The programme, Strengthening Climate Change and Disaster Resilience in Sub-Saharan Africa, aims at improving African nations’ meteorological services competence, regional competence and partnerships of various players in the meteorological services chain, especially in countries that have relatively poor infrastructure and lack modern technology for reliable and timely capture and transmission of meteorological information to the public.

In his opening remarks, during a side event at the recently-concluded Climate Change conference in Paris, Mr Jeremiah Lengoasa, Deputy Secretary General of the World Meteorological Organization, bemoaned the poor infrastructure and technological opacity of most meteorological departments in Africa.

Lengoasa noted that “these services are key to strengthening resilience to climate change by providing early warning services. . . But the truth is that most meteorological services in the region are not able to provide the requisite information for decision-making, not because of their own making, but due to lack of infrastructure and modern technology to deliver reliable services”.

Lengoasa added that it was unfortunate that some programmes are designed in the context of leaving a legacy rather than the consideration of partnerships, which is a key element to attracting investment and sustainability.

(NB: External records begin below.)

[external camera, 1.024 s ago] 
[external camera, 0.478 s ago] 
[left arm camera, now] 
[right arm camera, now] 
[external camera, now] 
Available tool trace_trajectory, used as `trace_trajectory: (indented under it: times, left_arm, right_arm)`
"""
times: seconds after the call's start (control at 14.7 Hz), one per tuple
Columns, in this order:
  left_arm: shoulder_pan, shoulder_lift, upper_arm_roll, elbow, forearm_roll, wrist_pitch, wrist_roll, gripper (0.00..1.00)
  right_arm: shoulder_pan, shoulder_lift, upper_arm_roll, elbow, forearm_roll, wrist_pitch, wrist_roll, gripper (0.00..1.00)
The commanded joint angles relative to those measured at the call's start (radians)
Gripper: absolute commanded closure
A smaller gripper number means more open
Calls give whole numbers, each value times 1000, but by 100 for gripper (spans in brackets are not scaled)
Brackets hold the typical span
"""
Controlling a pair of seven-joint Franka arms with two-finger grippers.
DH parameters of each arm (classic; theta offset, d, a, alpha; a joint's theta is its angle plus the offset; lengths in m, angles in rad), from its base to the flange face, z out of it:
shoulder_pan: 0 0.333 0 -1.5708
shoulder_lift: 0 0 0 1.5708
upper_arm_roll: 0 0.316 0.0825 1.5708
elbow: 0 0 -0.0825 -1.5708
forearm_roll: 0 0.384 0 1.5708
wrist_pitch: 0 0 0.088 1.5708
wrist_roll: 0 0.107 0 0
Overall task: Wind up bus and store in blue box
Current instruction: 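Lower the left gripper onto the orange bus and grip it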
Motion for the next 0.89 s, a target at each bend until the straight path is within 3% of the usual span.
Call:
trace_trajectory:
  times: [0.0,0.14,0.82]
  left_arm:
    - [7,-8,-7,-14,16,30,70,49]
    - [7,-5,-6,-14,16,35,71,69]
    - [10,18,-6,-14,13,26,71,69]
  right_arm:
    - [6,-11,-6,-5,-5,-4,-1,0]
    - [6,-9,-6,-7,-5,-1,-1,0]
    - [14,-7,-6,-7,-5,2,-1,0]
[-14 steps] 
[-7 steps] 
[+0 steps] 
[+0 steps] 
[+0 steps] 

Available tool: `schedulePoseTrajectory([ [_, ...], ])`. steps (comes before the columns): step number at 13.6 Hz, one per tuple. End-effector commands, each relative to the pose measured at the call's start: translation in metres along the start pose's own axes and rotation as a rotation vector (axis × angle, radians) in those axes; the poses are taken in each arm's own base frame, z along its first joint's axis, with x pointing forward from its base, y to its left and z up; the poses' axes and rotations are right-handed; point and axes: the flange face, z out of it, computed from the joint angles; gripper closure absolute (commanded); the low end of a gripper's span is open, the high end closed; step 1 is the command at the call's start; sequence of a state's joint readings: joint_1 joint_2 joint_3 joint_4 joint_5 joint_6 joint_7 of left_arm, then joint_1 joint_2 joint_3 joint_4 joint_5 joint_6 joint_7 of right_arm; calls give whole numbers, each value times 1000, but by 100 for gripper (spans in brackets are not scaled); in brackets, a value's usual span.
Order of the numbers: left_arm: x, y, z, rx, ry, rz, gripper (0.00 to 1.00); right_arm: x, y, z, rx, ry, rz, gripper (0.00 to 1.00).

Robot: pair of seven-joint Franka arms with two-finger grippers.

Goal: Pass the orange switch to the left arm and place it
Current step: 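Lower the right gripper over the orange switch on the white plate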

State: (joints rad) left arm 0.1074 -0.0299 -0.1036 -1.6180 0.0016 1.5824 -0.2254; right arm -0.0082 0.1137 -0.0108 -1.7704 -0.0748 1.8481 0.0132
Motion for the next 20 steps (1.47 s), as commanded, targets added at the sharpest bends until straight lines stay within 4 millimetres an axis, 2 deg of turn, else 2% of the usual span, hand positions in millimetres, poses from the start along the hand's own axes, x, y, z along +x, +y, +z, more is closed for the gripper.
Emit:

“A lot of initiatives are being done without partnerships but based on legacy,” Leongasa said. “But this initiative is an investment initiative that, if well-coordinated, should achieve a step change.”

While speaking at the event, Vice-President of AfDB, Aly Abou-Sabaa said the programme responds in a timely manner as Africa is already struggling with effects of climate change. He added that the intervention resonates well with the Clim-Dev initiative that the Bank is supporting to modernize both country and regional meteorological services in Africa.

“Most of you who have been following our side events know that the Bank has pledged doubling of its support to climate initiatives up to 40%. However, this will only happen if the countries involved also contribute some marching grants. This will help create a good sense of ownership of the programme,” Abou-Sabaa said.

Meanwhile, Laura Tuck, Vice-President of the World Bank Group, highlighted the serious challenges that the African continent faces due to climate change and the danger of millions of slipping back into poverty if measures to help them to adapt are not put in place.

“Africa has been experiencing a steady growth for the past decade, but this growth is under threat… As many as 100 million people could slide into extreme poverty due to climate change”, said Tuck, who highlighted the findings of a recent World Bank report entitled, “Shock Waves: Managing the Impacts of Climate Change on Poverty.”

Tuck added that serious investments are required in the meteorological services in Africa, and only 10 percent of the World Bank’s $500 million support to meteorological services globally, goes to Africa.